[Stored data]

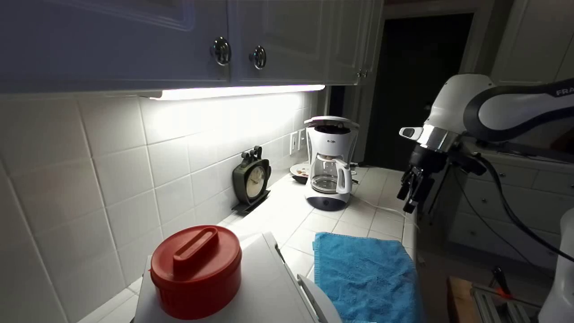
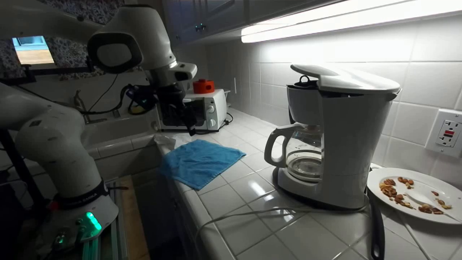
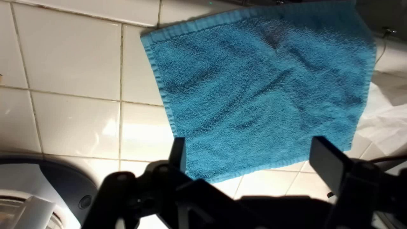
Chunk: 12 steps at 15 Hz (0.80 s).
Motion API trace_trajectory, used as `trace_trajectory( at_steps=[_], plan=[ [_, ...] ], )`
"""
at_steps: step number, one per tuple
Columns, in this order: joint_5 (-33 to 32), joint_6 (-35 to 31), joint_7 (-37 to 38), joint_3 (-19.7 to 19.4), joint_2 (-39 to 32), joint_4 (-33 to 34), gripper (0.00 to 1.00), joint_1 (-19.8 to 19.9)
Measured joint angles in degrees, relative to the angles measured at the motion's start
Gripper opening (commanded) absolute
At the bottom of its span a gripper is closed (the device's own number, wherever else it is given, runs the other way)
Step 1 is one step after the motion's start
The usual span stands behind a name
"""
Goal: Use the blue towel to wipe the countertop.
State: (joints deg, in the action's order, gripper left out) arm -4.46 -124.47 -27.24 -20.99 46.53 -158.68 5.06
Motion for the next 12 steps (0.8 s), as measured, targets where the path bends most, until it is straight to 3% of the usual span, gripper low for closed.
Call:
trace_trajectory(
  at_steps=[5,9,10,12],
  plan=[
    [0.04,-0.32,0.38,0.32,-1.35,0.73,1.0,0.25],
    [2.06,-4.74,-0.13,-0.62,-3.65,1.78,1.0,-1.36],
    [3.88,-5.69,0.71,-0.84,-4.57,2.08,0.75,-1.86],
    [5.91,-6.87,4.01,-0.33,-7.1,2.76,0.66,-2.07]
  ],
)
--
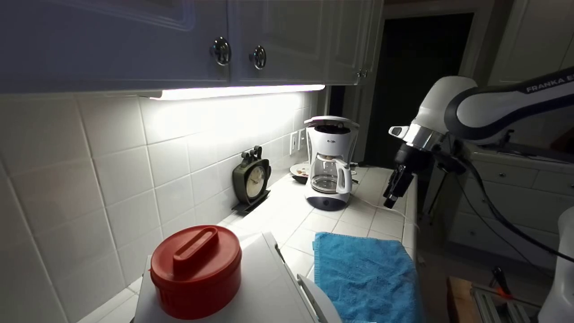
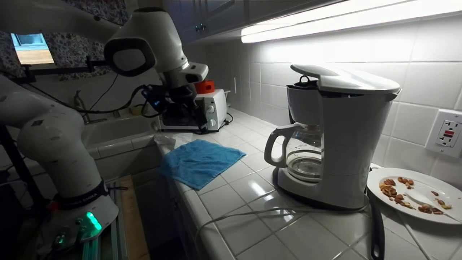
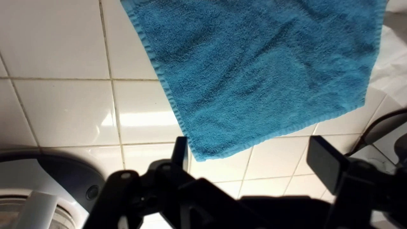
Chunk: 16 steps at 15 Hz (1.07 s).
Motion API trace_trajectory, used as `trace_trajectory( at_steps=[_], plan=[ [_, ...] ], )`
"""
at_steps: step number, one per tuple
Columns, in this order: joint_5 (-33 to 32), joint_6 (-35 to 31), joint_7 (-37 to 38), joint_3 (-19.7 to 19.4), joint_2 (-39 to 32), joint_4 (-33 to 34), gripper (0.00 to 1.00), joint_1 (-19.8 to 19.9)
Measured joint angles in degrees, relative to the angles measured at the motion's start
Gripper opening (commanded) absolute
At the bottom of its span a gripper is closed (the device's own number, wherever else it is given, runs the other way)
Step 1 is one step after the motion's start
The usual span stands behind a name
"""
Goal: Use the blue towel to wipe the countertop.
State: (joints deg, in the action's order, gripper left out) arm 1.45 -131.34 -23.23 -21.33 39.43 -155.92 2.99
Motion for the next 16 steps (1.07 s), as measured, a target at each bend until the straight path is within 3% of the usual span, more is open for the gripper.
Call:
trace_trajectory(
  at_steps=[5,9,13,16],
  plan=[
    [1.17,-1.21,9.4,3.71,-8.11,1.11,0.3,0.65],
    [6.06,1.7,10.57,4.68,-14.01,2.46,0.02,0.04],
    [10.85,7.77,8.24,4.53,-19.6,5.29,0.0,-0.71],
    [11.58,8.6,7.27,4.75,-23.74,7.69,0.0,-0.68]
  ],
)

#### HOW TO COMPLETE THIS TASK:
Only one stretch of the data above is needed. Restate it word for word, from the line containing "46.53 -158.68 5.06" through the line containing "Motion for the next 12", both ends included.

#### RESPONSE:
State: (joints deg, in the action's order, gripper left out) arm -4.46 -124.47 -27.24 -20.99 46.53 -158.68 5.06
Motion for the next 12 steps (0.8 s), as measured, targets where the path bends most, until it is straight to 3% of the usual span, gripper low for closed.

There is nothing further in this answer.